We then cut to the next morning, where a couple in a volkswagen convertible have snuck up into the mountains for a little nookie. Well, “little” may be misleading; they start fondling in the car, then move to a blanket on the grass, and have an interminable softcore scene. (This was apparently rated R when it first came out; in today’s climate, this cut would have to be released unrated.) This goes on and on and on, until finally Bigfoot jumps out to interrupt. (Now you know how Bigfoot is snaring all the chicks in the middle of nowhere; he knows where all the hot makeout spots are.) The man jumps up and runs off, waving his arms; the woman is snatched up and immediately passes out. Bigfoot takes her off to a more secluded locale, dumps her on the ground, and fondles her for another five minutes, then leans back against a rock, confirming what I earlier suspected; not unlike a third-grader chasing girls at recess, he hasn’t the foggiest notion what to do with one when he catches her.
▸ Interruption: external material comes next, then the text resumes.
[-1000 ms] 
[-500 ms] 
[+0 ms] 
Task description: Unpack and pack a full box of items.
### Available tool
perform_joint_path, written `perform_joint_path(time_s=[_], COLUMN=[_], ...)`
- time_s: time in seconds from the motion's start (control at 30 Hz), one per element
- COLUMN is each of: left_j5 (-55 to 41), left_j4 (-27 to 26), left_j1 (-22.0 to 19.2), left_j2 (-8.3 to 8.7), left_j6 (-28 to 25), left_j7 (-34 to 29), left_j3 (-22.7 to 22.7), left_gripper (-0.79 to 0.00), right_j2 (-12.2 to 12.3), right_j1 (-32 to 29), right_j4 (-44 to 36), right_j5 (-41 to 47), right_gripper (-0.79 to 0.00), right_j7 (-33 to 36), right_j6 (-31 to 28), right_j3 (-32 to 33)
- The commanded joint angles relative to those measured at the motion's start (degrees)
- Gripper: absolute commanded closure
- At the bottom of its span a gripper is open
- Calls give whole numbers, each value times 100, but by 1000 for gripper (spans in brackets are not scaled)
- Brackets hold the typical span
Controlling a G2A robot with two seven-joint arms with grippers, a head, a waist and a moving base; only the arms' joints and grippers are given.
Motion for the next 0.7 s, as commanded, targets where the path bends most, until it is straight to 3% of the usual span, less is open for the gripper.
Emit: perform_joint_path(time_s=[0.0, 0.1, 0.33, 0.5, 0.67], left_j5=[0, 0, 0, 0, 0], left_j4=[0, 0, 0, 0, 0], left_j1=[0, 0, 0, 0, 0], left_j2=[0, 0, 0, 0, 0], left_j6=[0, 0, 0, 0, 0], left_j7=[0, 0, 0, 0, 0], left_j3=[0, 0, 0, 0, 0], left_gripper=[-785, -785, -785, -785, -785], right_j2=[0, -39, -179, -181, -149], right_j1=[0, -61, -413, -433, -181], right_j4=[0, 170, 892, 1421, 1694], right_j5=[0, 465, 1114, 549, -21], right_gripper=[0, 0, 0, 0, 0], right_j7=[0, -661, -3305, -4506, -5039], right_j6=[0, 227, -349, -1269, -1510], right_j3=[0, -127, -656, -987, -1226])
Ooh, there’s just something about a man with a guitar…
Meanwhile, out for their morning constitutional, Ann and Mary run across two other hippyish couples living up in the mountains, staying in a boys’ camp that’s only used three months out of the year. Naturally, everything is clothing-optional, so they all splash around in the water a bit, then go back to the camp cabin to eat some rabbit and kill some more time in meaningless conversation. The hipsters mention a “phantom friend” who eats food they put out for it, then leaves behind old coins that they turn into jewelry and sell down at the trading post. Ann and Mary then mention the old hermit they met yesterday, which came as news to me; they showed every other damned boring thing they did, and they couldn’t squeeze in their damned boring meeting with the old hermit? Ann rather unsubtly comes on to Hank, the bearded guitar-playing hippy, to the consternation of his woman Sarah. Thus, when everyone retires (everyone sleeping with them what brung ‘em), Sarah has a jealous nightmare, pitting her and Ann against each other as nude gunfighters (dressed only in gunbelts and boots). She wakes and asks Hank, “Do you love me?” When he readily confirms it, she says, “Then love me now!” And, you guessed it, another ten minute sex scene, including the ever-popular “beard caress” technique that drives all the women wild. (Look, it’s not that I’ve got something against sex scenes, but if you’re going to spend all this time displaying sweaty flesh, could it least be attractive sweaty flesh?)
Now. We’re a full fifty minutes into the movie, and a semblance of plot decides to raise its head (then it sees its shadow and goes back in for another six weeks, as you’ll see). Because French — remember him from way way back? — and Pete show up in the morning, watching the hippies and Mary fishing and stuff at the lake. Pete has just gotten out of prison, and he’s trying to get his rightfully stolen goods: The coins that Bigfoot uses as legal tender. And since the hippies are wearing some, they must know where the whole bag is, right? So they pulls guns on them and tie them up (not until French and the other hippy guy have a knock-down-drag-out fight), and then Mary opens her big mouth and tells them that Ann is still up at the cabin. So Pete drags Mary with him to show the way to the cabin (umm, French has had these people under surveillance, do you think he might have figured out where they live by now?), while French stays behind to try rape the other hippy girl that I haven’t mentioned yet and really didn’t care enough about to remember her name.
While dragging Ann and Mary to the hermit’s cabin (which is where Ann says she saw the big bag of gold coins), Mary escapes and goes running for help, finding — a woodcutter! That’s right, some guy in yellow pants out chopping down a tree with an axe in the middle of nowhere. Pete and Ann continue to the hermit’s cabin, where Pete ties Ann to the porch rail while he goes in. The hermit, meanwhile — a little guy dressed like a caveman — comes out the back and frees Ann, then tries to beat up Pete, but Pete’s a much bigger guy, so he starts pounding the hermit into the ground. And who should come to the rescue? Bigfoot! Naturally! He grabs Pete and bearhugs him to death, leaving the scene before Mary and the woodcutter show up.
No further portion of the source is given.